Your goal | Only the lines below starting at the one containing "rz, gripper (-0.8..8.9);" and ending at the one containing "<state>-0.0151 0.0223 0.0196" belong in the answer, each copied exactly.

(Records drawn from a dataset)
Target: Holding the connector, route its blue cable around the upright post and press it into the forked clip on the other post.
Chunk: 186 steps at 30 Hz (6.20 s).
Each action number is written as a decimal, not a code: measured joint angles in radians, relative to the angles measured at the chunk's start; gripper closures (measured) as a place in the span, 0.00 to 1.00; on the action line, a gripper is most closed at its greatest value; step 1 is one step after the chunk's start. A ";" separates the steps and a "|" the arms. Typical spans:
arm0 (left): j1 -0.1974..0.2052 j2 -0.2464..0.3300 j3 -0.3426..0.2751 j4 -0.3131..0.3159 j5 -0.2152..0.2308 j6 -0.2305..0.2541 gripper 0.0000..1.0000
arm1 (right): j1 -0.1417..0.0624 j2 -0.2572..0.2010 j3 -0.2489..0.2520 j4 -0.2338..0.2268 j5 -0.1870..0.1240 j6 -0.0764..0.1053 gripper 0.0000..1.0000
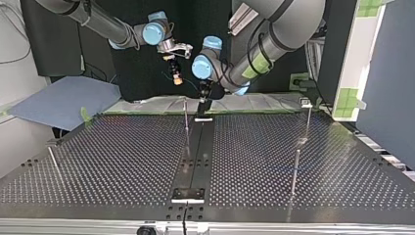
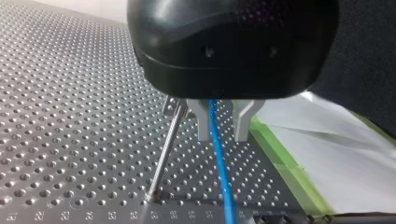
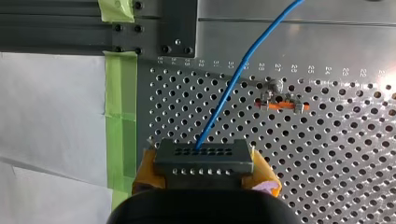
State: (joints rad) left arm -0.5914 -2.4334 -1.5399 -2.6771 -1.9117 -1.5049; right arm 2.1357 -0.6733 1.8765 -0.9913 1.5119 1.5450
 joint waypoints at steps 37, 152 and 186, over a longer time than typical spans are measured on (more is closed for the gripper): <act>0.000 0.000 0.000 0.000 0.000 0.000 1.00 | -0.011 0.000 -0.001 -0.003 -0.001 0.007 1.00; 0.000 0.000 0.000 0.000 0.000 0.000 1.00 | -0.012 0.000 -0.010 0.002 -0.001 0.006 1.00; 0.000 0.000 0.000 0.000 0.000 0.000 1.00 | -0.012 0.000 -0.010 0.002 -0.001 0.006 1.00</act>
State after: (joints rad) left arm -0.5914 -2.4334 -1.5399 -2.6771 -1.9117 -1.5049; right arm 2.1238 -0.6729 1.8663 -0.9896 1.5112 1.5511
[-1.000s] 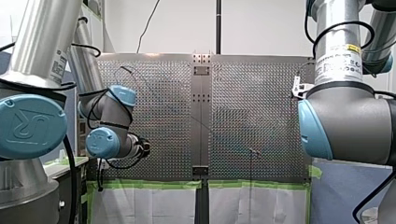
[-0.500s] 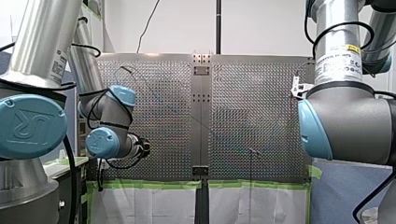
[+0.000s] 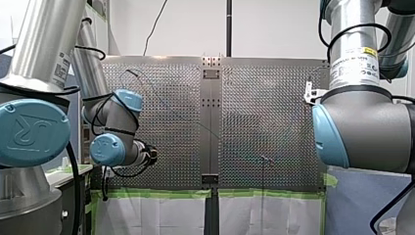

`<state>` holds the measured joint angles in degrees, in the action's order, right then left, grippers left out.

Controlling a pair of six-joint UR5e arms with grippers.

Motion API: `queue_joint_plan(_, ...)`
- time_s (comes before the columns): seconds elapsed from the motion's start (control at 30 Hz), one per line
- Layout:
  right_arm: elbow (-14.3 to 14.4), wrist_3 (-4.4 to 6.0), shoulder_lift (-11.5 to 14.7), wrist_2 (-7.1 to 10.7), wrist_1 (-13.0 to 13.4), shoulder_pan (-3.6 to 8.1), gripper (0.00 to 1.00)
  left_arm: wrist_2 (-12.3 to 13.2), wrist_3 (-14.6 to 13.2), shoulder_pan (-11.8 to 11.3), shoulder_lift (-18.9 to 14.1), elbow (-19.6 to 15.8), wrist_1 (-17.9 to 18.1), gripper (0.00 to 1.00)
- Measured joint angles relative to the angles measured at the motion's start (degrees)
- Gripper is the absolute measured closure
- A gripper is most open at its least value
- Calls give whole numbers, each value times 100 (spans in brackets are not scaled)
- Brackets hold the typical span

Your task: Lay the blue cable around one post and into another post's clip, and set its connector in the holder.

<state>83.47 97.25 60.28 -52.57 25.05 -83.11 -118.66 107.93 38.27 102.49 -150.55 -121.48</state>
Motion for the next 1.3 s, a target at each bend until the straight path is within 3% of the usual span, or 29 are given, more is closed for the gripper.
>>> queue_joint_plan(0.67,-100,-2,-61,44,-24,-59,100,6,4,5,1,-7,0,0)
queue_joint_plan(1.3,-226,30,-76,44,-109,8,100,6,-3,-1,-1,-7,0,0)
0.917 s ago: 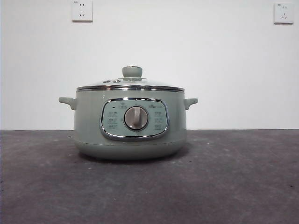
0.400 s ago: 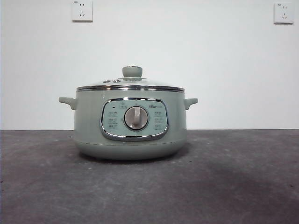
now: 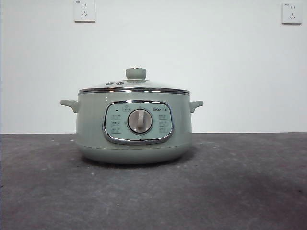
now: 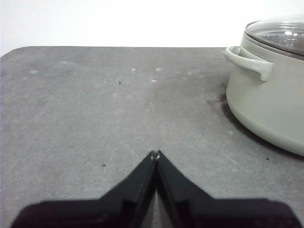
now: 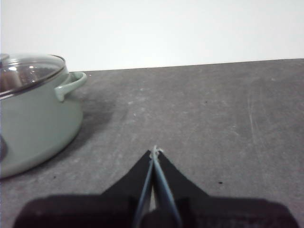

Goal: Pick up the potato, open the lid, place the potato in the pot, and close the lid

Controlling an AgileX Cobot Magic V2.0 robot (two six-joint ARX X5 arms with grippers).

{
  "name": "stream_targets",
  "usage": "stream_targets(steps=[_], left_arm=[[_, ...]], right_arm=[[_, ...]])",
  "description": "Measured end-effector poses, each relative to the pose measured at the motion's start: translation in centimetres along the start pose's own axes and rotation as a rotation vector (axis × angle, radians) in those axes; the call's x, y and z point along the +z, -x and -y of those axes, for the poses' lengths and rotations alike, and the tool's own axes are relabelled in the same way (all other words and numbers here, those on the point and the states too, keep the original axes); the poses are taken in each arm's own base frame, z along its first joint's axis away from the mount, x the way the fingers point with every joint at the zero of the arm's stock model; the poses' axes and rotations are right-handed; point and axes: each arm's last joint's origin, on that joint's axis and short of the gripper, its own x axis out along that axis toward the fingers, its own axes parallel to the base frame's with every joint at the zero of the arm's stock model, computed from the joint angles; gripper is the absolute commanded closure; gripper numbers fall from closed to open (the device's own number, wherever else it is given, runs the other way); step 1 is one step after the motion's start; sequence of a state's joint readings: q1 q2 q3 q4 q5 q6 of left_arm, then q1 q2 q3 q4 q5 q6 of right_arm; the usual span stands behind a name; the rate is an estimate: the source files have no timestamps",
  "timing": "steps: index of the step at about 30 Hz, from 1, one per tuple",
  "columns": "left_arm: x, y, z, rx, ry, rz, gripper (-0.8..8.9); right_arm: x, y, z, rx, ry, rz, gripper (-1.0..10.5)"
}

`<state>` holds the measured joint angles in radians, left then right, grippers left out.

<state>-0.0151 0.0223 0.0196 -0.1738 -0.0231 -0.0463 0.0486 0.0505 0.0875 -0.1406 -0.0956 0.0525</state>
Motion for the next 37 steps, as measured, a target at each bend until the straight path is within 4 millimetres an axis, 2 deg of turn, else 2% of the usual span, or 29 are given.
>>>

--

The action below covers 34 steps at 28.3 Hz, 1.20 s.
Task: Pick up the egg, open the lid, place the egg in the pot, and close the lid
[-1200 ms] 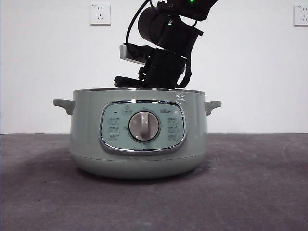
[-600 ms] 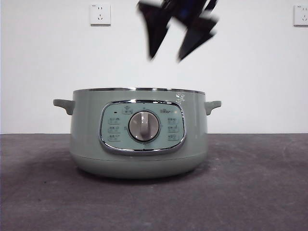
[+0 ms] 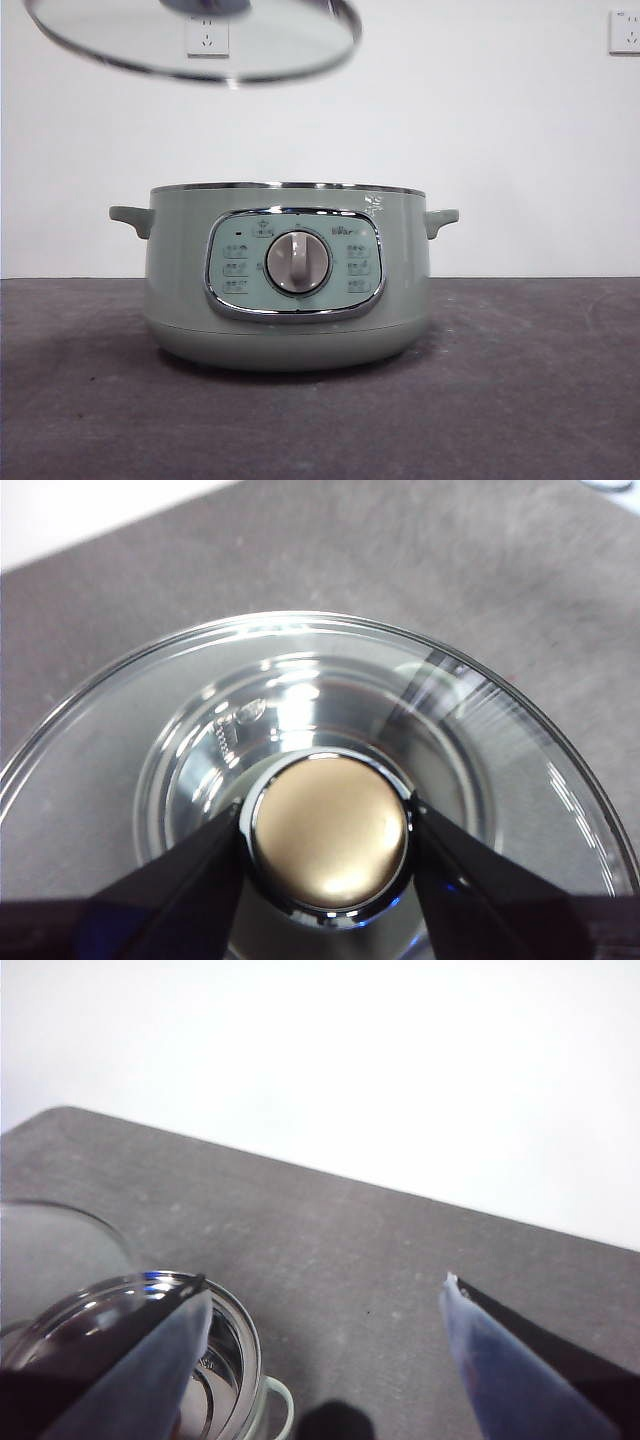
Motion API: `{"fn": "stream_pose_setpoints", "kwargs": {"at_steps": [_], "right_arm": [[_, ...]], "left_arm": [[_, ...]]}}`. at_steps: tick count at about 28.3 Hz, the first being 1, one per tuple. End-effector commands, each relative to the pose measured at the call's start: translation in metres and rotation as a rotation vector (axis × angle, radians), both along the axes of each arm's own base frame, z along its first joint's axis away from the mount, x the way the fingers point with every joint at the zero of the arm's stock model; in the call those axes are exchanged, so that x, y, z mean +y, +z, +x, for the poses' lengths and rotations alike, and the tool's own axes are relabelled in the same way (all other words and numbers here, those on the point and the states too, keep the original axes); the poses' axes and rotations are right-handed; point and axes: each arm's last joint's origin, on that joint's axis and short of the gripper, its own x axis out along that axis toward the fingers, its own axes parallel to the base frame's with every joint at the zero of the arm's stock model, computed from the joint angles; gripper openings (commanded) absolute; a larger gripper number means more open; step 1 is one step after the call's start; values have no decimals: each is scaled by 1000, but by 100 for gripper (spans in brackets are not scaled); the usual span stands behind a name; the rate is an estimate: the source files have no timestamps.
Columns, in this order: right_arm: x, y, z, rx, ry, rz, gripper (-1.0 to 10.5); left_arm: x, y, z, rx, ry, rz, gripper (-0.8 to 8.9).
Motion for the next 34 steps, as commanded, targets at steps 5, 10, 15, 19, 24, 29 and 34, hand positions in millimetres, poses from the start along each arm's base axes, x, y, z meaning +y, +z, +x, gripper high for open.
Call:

Answer to this exercise |
  "columns": "left_arm: x, y, z, rx, ry, rz, gripper (-0.8..8.9); right_arm: x, y, z, rx, ry, rz, gripper (-1.0..10.5)"
}

`<state>` holds the measured joint angles in radians, left then right, grippers left out.

<state>-0.0151 0.0223 0.0196 -0.1738 -0.0231 -0.0463 0.0486 0.0505 0.0875 -0.1406 -0.0956 0.0525</state>

Work on this exercise is finished, so nothing remains.